DU SUBLIME, Pseudo-Longin Fiche de lecture
« Par-delà deux millénaires, ce livre nous apporte un souffle vivant, non plus la moisissure des écoles et des bibliothèques » : ainsi le grand critique allemand Ernst-Robert Curtius, dans La Littérature européenne et le Moyen Âge latin (1948), salue-t-il le petit traité Du sublime (Péri Hupsous) – un sommet selon lui de la rhétorique antique.
« Un livre d'or » (Casaubon)
Nous ne connaissons le texte qu'à partir d'un manuscrit lacunaire du xe siècle. Il a longtemps été attribué à Longin, rhéteur grec et homme d'État du iiie siècle après J.-C., mis à mort par les Romains ; mais la critique interne permet de le dater plus sûrement du ier siècle, et son recours à un exemple biblique (le Fiat lux de la Genèse), unique dans un traité païen, suggère une proximité avec le judaïsme hellénistique, voire avec Philon d'Alexandrie. Il est sûr en tout cas qu'il ne s'agit pas d'un manuel : au contraire, le Pseudo-Longin marque nettement l'insuffisance d'une approche purement technique lorsqu'il s'agit de haute littérature (hupsos = haut, élevé) – prose ou poésie, ce qui est plus son objet que la seule éloquence. La véritable grandeur d'une œuvre n'est d'ailleurs pas affaire de style : Boileau écrira justement dans la préface à sa traduction que, « par sublime, Longin n'entend pas ce que les orateurs entendent par style sublime », c'est-à-dire « de grands mots ». Il le distingue en particulier du procédé de l'amplification (XI-3), et bien sûr de « l'enflure » (III-3).

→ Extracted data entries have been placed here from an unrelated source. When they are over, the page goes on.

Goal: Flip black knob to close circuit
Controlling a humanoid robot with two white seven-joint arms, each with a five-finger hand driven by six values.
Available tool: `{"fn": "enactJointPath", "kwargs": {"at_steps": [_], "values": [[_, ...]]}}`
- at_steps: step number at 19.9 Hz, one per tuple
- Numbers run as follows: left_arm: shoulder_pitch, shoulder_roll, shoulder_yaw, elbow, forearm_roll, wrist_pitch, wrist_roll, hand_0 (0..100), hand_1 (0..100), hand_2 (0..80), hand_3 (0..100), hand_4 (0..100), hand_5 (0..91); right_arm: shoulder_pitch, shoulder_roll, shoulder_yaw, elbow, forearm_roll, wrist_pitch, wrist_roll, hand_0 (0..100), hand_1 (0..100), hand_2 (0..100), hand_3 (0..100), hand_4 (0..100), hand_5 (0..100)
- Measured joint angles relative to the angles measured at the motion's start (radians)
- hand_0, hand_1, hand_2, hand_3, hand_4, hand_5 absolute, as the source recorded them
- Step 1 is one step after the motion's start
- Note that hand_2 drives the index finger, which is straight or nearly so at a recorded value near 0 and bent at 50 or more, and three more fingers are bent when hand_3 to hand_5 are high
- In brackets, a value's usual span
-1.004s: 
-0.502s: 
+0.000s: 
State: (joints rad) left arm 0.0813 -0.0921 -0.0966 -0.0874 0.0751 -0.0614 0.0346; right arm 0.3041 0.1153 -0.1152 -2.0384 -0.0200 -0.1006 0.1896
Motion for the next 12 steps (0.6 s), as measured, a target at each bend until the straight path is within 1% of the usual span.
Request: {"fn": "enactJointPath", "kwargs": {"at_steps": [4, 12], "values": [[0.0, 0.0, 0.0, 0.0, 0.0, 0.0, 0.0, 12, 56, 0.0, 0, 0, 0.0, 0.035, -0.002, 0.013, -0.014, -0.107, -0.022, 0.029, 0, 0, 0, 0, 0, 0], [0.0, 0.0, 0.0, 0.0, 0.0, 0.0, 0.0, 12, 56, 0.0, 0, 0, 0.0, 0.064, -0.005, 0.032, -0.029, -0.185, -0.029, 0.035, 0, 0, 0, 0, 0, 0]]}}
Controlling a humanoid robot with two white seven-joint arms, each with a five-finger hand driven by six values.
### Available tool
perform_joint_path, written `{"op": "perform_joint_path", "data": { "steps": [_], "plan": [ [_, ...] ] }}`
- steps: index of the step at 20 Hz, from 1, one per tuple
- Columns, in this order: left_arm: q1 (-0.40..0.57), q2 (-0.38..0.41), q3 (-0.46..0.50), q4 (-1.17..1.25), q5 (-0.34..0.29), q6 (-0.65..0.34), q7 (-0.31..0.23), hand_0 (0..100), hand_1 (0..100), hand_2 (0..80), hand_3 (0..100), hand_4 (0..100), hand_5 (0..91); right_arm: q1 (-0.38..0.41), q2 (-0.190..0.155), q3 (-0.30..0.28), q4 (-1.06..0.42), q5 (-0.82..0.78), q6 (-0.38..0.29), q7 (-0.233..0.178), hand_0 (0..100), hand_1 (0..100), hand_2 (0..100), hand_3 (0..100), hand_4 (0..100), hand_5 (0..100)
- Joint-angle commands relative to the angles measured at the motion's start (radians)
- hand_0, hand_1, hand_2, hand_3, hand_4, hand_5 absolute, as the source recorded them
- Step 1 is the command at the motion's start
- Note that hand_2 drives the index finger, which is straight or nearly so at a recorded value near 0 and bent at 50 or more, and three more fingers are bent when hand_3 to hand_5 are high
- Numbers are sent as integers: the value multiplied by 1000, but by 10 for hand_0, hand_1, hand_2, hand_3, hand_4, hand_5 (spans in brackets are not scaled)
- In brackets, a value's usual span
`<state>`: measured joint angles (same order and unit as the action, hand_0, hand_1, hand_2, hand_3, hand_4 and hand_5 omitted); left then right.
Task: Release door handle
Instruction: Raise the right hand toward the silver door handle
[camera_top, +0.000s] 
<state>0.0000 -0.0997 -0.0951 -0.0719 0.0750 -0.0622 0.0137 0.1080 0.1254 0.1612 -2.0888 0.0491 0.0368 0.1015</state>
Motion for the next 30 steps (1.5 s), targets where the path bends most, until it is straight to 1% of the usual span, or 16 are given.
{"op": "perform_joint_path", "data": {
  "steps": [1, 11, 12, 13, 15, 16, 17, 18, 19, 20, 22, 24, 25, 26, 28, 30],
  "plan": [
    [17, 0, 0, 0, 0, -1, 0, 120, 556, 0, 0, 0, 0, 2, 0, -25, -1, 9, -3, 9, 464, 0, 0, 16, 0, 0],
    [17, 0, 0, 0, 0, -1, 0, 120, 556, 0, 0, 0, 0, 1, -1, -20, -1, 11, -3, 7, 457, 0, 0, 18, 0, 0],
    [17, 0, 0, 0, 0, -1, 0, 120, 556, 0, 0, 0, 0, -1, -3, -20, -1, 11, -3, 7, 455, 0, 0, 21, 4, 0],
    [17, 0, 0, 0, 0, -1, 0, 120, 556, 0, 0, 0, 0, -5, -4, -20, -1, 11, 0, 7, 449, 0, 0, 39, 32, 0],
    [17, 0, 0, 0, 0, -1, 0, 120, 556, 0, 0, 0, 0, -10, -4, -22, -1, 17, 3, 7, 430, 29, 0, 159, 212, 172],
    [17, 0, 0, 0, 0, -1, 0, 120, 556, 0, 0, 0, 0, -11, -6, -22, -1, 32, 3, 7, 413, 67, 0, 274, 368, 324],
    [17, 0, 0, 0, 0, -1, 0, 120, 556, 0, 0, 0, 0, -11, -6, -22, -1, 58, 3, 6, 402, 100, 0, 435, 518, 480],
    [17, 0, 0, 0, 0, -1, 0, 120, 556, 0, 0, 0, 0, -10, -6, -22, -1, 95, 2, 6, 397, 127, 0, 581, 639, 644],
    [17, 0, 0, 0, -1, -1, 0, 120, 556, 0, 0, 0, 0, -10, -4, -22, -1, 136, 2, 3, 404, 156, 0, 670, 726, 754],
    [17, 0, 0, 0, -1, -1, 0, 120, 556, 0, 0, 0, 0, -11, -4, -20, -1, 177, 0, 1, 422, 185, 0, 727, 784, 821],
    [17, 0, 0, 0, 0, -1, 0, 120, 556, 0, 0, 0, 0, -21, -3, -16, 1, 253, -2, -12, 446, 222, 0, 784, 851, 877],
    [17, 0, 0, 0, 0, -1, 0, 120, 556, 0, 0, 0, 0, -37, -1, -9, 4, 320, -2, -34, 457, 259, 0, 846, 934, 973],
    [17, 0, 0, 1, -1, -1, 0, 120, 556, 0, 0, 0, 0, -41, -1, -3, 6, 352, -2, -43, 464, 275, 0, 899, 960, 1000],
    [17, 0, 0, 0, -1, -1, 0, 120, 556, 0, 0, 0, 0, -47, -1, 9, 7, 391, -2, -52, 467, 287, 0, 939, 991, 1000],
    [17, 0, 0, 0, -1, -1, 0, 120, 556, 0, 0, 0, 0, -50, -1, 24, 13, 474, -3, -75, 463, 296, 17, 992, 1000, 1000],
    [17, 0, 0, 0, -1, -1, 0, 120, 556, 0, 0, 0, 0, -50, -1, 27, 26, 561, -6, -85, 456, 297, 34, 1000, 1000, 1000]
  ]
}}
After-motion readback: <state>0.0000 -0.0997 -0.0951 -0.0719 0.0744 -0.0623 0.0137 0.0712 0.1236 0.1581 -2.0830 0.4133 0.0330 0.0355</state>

Le sublime ne vise pas la persuasion, finalité habituelle du discours, mais « l'extase », le ravissement. « Notre âme s'élève » à son effet, « comme si elle avait enfanté elle-même ce qu'elle avait entendu » (VII-2) : c'est que produire le sublime suppose une hauteur d'âme, en quelque sorte contagieuse. La critique devient ici exercice d'admiration (Homère, Démosthène) et de discernement. Il lui faut se hisser au niveau de son sujet, sous peine de le trahir. Si la grandeur d'âme est innée, elle se révèle en fréquentant les grandes œuvres et n'exclut certes pas un art – d'où l'étude, dans les derniers chapitres, de figures comme l'hyperbole, la métaphore ou l'asyndète. Car « la grandeur abandonnée à elle-même, sans la science, privée d'appui et de lest, court les pires dangers, en se livrant au seul emportement et à une ignorante audace. S'il lui faut souvent l'aiguillon, il lui faut aussi le frein... » (II-2).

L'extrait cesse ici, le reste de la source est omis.